══ Extracted entries ══
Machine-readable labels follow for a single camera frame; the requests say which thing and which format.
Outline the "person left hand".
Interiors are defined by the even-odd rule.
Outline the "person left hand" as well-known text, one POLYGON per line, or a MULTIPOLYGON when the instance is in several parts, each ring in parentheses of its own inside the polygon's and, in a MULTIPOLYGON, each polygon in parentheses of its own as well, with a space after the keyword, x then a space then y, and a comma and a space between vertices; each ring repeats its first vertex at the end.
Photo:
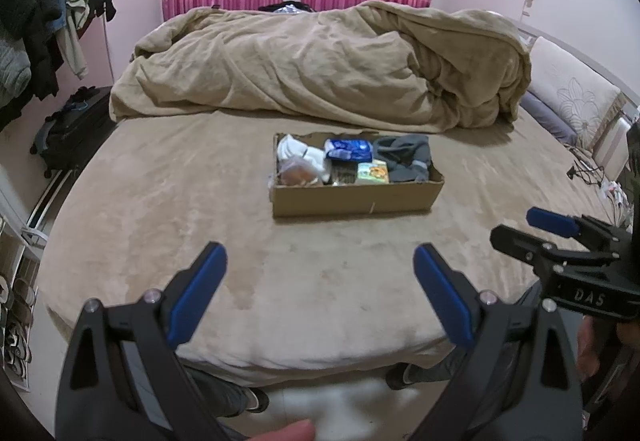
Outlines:
POLYGON ((316 428, 314 424, 309 419, 304 419, 282 429, 250 438, 250 441, 314 441, 315 439, 316 428))

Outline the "person right hand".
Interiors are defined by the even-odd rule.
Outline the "person right hand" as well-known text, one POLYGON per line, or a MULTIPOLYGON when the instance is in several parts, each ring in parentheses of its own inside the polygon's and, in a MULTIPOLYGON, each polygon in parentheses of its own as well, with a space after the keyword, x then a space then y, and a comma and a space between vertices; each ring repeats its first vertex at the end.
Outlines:
POLYGON ((639 404, 639 322, 614 325, 584 317, 577 334, 584 411, 639 404))

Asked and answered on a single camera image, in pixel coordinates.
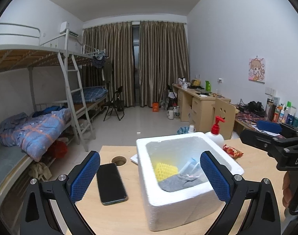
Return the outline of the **person's right hand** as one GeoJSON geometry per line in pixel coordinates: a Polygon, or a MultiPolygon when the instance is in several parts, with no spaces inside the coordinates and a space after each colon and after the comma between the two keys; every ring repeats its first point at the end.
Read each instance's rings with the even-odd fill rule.
{"type": "Polygon", "coordinates": [[[289,172],[286,172],[283,177],[283,205],[287,207],[292,200],[292,191],[289,188],[290,186],[290,177],[289,172]]]}
═══
Problem statement: Copy the records exactly, minus any pictures.

Solution for this problem:
Machine-readable labels follow for a single camera frame; the requests say which thing and which format.
Outline the "person left hand".
Interiors are defined by the even-odd rule.
Outline the "person left hand" as well-known text, one POLYGON per line, or a MULTIPOLYGON when the instance is in several parts, each ring in parentheses of its own inside the polygon's and, in a MULTIPOLYGON, each polygon in parentheses of its own as well, with a space after the keyword, x then a space then y, and a comma and a space between vertices; each ring repeats its first vertex at the end.
Photo:
Outlines:
POLYGON ((316 428, 314 424, 309 419, 304 419, 282 429, 250 438, 250 441, 314 441, 315 439, 316 428))

Outline the "person right hand".
Interiors are defined by the even-odd rule.
Outline the "person right hand" as well-known text, one POLYGON per line, or a MULTIPOLYGON when the instance is in several parts, each ring in parentheses of its own inside the polygon's and, in a MULTIPOLYGON, each polygon in parentheses of its own as well, with a space after the keyword, x then a space then y, and a comma and a space between vertices; each ring repeats its first vertex at the end.
Outlines:
POLYGON ((639 404, 639 322, 614 325, 584 317, 577 334, 584 411, 639 404))

Asked and answered on a single camera image, in pixel coordinates.
Return the outline of the **person's right hand** as one GeoJSON geometry per line in pixel coordinates: a Polygon, or a MultiPolygon when the instance is in several parts, with no spaces inside the coordinates and a space after each colon and after the comma between the two keys; every ring repeats its first point at the end.
Read each instance's rings with the even-odd fill rule.
{"type": "Polygon", "coordinates": [[[289,172],[286,172],[283,177],[283,205],[287,207],[292,200],[292,191],[289,188],[290,186],[290,177],[289,172]]]}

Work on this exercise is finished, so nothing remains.